A medida responde a dados do relatório Disrupting Harm in Brazil (Unicef Innocenti), que aponta que 1 em cada 5 jovens de 12 a 17 anos foi vítima de abuso ou exploração sexual online no país. No Amazonas, o Núcleo de Defesa dos Direitos das Crianças e Adolescentes (Nudeca) da Defensoria Pública acompanha a implementação das novas medidas.
Mudanças nas penas do ECA
O projeto eleva as punições para crimes cometidos na internet ou redes sociais:
Produção, venda ou exposição de conteúdo de violência sexual infantil: A pena máxima sobe de 8 para 10 anos de reclusão, além de multa.
Distribuição, troca ou divulgação desse material: A pena máxima sobe de 6 para 10 anos de reclusão, além de multa.
Novos agravantes: Punições serão endurecidas caso os crimes utilizem ferramentas de Inteligência Artificial.
Proteção à vítima: Fica garantido o suporte psicológico integral para evitar a revitimização, impedindo que o jovem reviva o trauma durante as investigações.
"A proposta demonstra a necessidade de que a legislação acompanhe a rápida evolução das tecnologias e das novas formas de violência" , destaca a defensora pública Hélvia Castro.
Os dados do Unicef revelam que os crimes ocorrem onde os jovens se sentem mais seguros: 99% dos acessos de risco ocorrem em casa e 60% na escola.
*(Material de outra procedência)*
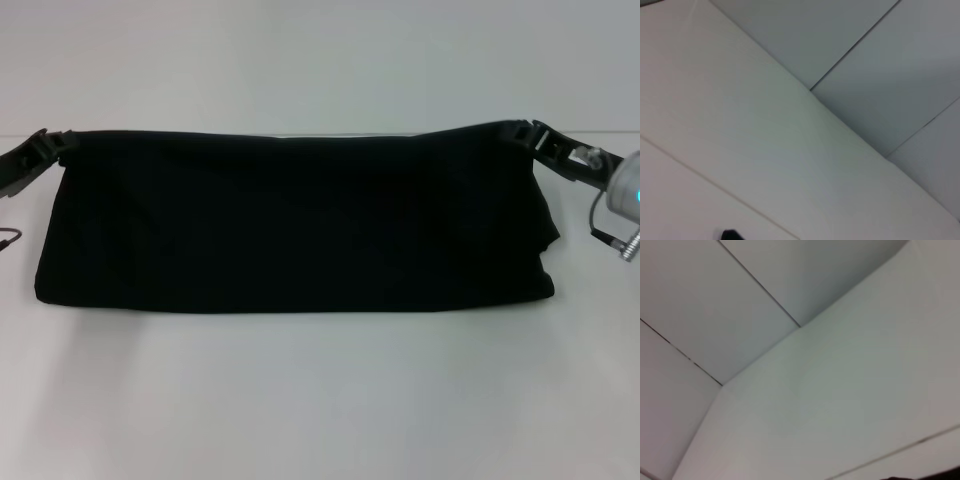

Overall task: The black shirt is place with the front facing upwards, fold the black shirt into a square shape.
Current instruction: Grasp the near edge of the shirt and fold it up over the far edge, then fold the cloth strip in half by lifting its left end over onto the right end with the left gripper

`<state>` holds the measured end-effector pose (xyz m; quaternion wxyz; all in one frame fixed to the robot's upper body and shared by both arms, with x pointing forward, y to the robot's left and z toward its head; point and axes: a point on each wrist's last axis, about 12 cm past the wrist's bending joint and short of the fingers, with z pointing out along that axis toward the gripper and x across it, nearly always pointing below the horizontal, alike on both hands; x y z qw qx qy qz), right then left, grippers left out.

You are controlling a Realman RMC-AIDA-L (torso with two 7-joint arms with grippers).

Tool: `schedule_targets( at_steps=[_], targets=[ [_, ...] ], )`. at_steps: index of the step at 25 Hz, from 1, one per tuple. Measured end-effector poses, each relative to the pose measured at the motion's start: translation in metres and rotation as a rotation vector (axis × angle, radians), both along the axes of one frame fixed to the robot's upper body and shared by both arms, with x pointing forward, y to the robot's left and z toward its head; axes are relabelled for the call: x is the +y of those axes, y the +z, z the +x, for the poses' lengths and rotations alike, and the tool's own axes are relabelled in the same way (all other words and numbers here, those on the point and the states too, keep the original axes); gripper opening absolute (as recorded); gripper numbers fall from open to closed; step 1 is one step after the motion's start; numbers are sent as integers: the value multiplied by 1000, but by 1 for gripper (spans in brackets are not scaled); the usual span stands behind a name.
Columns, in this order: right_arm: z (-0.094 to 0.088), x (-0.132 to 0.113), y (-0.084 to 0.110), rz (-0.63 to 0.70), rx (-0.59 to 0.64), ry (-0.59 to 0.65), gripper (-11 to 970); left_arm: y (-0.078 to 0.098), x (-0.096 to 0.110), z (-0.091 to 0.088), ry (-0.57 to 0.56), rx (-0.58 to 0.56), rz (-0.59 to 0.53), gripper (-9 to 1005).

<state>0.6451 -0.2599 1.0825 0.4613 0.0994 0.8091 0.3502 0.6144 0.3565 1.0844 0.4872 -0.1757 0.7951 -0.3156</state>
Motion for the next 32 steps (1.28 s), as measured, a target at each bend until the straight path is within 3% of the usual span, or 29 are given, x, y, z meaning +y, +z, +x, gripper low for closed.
schedule_targets(
  at_steps=[12,21,28,31,32],
  targets=[
    [15,12,11,-30,-58,-28,113,9,-14,21,52,-52,48,93],
    [23,20,1,-127,-13,-108,120,-1,-32,30,141,-5,144,103],
    [23,27,-1,-193,-97,-109,125,-6,-47,32,158,-48,199,110],
    [21,29,-2,-201,-122,-108,314,-7,-53,32,157,-83,223,113],
    [21,30,-3,-198,-125,-110,337,-8,-55,32,158,-89,225,114]
  ],
)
Além disso, em 49% dos casos, o agressor é alguém conhecido da vítima, como parentes, amigos ou professores.
A nova legislação complementará o ECA Digital (Lei nº 15.211/25), que já obriga plataformas virtuais e jogos eletrônicos a oferecerem ferramentas de controle parental para que pais monitorem o tempo de uso dos filhos.